November 27, 1992|By Frank A. DeFilippo

A LITTLE history helps explain how we got in this mess.

In 1967, Maryland chucked its flat-rate tax and, with the help of a patrician Montgomery County senator named Blair Lee III, adopted a "progressive" income tax. The state budget was just a tad over $1 billion. (Today, it's around $11 billion.)

Lee was doing a good deed for Baltimore as well as the rest of the state at what was the dawning of the golden age of cooperation between the city and the suburban counties.

Gov. Marvin Mandel, with deep Baltimore roots, cemented the tacit understanding by reaching across county lines to pick Lee as his secretary of state and later lieutenant governor. And as lieutenant governor and acting governor, Lee watched over Baltimore's interests while simultaneously dispensing a fair share state boodle to his home county.

Those were the bad old days, too, when Montgomery was still a Sleepy Hollow of tract housing and gentlemen's farms, while neighboring Prince George's was a zoning jigsaw of pizza parlors and car dealerships.

They were the days, too, when a Montgomery teacher named Lucille Maurer, then a delegate and now state treasurer, became the Earth Mother of education spending. She confected a formula that redistributed tax dollars so that the rapidly declining city got more while Montgomery, becoming one of the wealthiest subdivisions in the nation, at least wasn't hurt.
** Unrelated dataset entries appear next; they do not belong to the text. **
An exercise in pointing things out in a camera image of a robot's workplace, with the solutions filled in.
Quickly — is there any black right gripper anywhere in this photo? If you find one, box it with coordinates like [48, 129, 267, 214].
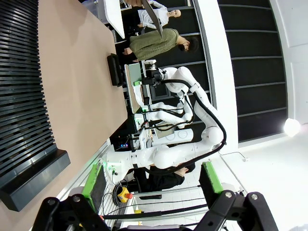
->
[133, 68, 167, 87]

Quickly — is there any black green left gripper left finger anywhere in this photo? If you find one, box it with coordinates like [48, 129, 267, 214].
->
[32, 163, 109, 231]

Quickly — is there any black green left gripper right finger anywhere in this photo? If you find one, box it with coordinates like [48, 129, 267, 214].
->
[194, 161, 280, 231]

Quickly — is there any black slotted PCB rack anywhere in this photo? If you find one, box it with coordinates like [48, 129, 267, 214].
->
[0, 0, 72, 212]

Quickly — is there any beige table with green edge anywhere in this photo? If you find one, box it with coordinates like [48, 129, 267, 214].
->
[124, 63, 145, 114]

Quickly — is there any black tray with foam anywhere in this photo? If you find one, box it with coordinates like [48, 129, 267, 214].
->
[107, 53, 124, 88]

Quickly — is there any yellow red emergency stop button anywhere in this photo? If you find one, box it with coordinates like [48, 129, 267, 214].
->
[119, 187, 133, 205]

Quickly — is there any person in olive sweater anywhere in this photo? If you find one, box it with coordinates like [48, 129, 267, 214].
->
[124, 28, 200, 61]

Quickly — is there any seated person in black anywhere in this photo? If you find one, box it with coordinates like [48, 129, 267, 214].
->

And during that something-for-everybody era, Governor Mandel launched program under which the state took over the entire cost of school construction, a tremendous boon for both the city, with its many 19th-century buildings, and rapidly growing suburbs like Montgomery.
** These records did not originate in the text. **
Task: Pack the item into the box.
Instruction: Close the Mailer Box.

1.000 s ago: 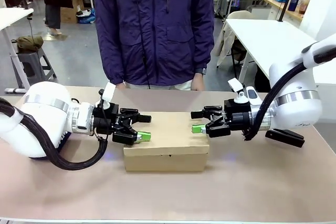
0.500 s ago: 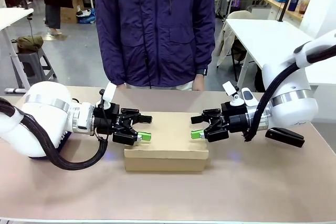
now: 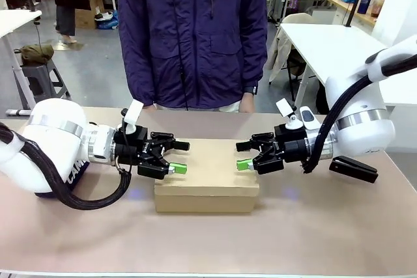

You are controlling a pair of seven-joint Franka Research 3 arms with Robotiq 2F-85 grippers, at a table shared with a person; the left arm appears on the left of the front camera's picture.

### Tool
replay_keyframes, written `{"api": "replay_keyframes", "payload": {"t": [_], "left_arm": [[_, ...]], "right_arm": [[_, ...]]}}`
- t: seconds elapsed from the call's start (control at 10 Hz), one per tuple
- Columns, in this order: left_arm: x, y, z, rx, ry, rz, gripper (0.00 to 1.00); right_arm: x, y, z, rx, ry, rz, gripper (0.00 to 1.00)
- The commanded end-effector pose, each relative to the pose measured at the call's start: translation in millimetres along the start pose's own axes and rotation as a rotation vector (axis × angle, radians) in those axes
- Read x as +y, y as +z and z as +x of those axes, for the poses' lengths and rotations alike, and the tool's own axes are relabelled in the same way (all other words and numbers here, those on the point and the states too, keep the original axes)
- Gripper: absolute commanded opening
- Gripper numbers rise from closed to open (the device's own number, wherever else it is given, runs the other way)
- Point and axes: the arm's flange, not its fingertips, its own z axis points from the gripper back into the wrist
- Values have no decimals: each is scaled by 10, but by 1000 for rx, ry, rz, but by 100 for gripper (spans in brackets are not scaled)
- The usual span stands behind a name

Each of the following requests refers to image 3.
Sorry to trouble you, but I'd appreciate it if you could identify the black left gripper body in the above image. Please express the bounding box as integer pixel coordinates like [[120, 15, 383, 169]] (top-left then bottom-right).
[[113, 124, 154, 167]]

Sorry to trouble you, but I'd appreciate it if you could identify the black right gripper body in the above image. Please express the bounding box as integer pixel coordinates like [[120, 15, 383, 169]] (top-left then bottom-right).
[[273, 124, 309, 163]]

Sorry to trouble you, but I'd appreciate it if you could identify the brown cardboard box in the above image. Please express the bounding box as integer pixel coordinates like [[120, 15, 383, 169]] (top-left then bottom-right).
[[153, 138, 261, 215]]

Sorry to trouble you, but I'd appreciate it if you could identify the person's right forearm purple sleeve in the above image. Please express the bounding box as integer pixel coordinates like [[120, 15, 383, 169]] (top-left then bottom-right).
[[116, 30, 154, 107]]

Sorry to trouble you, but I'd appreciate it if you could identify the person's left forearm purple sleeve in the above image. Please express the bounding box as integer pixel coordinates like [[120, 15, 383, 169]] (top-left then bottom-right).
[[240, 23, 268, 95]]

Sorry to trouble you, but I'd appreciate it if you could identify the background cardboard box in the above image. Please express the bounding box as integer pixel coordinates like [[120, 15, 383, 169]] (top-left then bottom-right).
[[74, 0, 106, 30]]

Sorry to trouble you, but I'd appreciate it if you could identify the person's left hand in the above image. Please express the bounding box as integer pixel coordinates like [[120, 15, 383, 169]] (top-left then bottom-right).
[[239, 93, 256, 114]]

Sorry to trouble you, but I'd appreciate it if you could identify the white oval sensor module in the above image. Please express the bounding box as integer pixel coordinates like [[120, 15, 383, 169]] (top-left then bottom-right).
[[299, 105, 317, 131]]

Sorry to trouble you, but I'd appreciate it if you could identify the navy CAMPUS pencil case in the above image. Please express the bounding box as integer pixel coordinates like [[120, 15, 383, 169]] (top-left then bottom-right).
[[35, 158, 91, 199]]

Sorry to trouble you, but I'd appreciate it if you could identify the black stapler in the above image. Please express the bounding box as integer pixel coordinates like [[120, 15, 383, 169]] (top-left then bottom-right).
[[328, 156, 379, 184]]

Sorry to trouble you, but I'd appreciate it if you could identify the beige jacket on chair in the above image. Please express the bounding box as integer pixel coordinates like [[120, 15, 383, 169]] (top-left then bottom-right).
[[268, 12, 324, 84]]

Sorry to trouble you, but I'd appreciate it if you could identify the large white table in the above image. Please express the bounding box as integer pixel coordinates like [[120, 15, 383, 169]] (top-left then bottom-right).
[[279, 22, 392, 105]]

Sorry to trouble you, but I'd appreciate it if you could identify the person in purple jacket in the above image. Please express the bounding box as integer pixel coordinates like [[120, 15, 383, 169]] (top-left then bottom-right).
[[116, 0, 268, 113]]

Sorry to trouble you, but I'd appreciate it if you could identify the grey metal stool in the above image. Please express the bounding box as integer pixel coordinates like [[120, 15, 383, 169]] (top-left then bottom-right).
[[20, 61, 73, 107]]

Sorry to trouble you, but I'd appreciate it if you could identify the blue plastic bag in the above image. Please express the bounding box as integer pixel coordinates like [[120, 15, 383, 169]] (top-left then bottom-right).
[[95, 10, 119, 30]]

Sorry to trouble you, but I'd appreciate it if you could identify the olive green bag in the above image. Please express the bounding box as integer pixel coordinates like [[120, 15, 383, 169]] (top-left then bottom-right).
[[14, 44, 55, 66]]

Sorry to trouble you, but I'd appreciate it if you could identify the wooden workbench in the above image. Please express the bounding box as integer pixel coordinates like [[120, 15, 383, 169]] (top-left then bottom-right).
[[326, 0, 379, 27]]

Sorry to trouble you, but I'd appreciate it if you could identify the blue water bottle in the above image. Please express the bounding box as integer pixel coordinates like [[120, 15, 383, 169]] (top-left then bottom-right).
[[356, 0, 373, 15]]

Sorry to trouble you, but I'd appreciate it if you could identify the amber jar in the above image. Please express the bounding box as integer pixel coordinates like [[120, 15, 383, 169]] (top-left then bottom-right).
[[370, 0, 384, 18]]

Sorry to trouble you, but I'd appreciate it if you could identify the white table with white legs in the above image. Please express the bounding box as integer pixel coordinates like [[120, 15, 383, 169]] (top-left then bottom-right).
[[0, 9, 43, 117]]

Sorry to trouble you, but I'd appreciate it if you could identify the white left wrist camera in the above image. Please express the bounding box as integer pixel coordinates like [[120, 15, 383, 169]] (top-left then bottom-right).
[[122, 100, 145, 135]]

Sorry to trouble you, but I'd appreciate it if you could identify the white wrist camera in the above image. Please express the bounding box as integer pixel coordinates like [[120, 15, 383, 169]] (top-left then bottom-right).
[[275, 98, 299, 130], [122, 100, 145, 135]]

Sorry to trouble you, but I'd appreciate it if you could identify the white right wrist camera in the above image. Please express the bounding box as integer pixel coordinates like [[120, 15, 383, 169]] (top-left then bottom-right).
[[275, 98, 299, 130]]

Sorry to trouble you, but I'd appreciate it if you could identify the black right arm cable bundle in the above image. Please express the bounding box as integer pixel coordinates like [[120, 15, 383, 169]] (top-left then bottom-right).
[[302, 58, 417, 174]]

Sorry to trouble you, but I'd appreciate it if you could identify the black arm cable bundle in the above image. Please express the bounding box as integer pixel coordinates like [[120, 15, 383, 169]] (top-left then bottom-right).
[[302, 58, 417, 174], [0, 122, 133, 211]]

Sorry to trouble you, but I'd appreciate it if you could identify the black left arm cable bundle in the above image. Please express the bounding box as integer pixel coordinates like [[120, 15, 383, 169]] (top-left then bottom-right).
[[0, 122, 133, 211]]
Then there were jerry-built formulas such as impact aid for schools and police aid for the city. Baltimore won such glittery baubles as the World Trade Center, the Convention Center and the subway, all of which helped spur the development of the Inner Harbor. The state bought Friendship Airport for $31 million. And as another act of fiscal mercy for Baltimore, the state bought the city's bus system and incorporated it into Maryland's mass transit system. As trade-offs, Montgomery and Prince George's counties were kept happy and quiet with Washington Metro subsidies and additional miles of Metro services.
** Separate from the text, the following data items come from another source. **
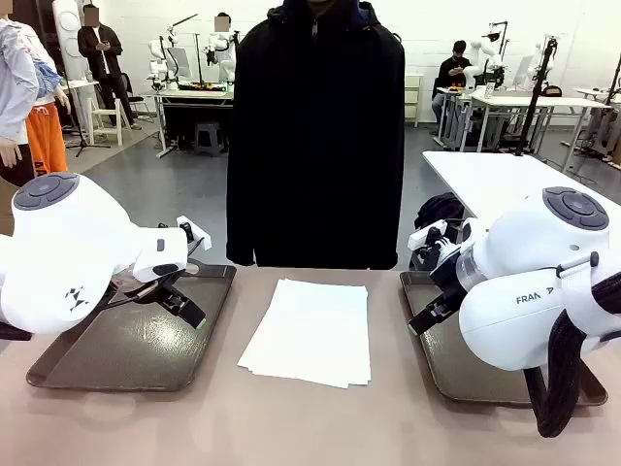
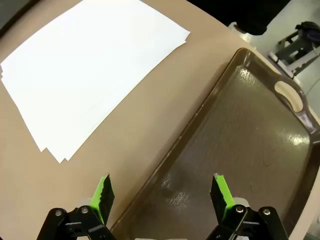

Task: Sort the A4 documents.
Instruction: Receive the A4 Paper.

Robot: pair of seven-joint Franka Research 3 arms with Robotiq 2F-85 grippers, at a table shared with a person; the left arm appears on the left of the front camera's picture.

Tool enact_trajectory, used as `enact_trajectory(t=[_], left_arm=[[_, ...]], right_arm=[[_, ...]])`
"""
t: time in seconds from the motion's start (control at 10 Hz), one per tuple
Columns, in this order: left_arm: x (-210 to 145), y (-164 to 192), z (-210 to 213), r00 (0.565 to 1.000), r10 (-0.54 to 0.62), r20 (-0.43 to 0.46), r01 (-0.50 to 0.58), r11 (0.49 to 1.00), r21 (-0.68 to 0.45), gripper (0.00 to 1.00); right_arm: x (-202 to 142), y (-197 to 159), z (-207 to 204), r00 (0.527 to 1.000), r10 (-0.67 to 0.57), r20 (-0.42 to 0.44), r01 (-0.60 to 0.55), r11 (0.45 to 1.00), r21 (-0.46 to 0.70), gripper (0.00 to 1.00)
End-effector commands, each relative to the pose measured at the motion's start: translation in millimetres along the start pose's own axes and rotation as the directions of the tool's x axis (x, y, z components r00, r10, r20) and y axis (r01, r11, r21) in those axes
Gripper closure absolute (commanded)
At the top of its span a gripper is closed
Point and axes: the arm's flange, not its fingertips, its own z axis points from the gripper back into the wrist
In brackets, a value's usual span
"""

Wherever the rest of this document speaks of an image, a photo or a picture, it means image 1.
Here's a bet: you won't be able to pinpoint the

There were give-aways to state employees -- free health care, regular pay raises, incentive bonuses and more holidays than any other public employees under God's canopy -- at one point as many as 16.

Millions were spent on water treatment plants and other environmentally friendly projects across the state. Bridges and roads were built at a cost of billions. Hungry school kids were fed, low-cost housing was built, the new R Adams Cowley Shock Trauma Center was established at a cost of $35 million. Another $30 million paid for Shock Trauma's rescue helicopters.

To finance it all, there were bookkeeping gimmicks, tax table revisions and a 2-cent increase in the sales tax over 10 years. Above all, growth in state revenues chugged along at a steady 9 to 10 percent.

Through the slumbering years of Gov. Harry R. Hughes (who inherited a $300 million surplus) and into the turbo-charged Schaefer regime -- he lucked into a $400 million federal tax windfall -- the spending continued and the degree of local dependence increased. The savings and loan bailout alone cost $400 million. There were new ballparks, light rail and the state takeover of Baltimore's community college, jail and zoo. The city's ministers of influence were hoping for another $150 million to expand the Convention Center.

Omens of apocalypse were everywhere, and over the past two years the bills finally came due -- nine rounds of budget cuts as well as the largest tax package in Maryland history.

The Lee-Maurer era of good will turned not only sour but downright nasty. A tetchy regional fight finally erupted over cuts of $147 million in Social Security the state pays for local teachers and librarians.

Montgomery, with the best-paid teachers and librarians in the state, resisted taking the largest cut ($27 million), just as Baltimore County had refused to support the tax increase last winter. And caught between the devil and the deep was the city. It supported the Social Security cuts, though it has to take a $16 million hit.

What's really happening is this: After the dizzying build-up of programs and aid to the subdivisions, the state is now disengaging from responsibility. It is shifting not only obligations back to the counties, but taxing authority as well. Maryland is no longer a state. It's a loose confederation of 23 counties and Baltimore City.

All of which proves that it's easy to govern when there's money, but, as Governor Schaefer has discovered, it's hell to govern when there's not.

Frank A. DeFilippo, who was Governor Mandel's press secretary, writes every other week on Maryland politics.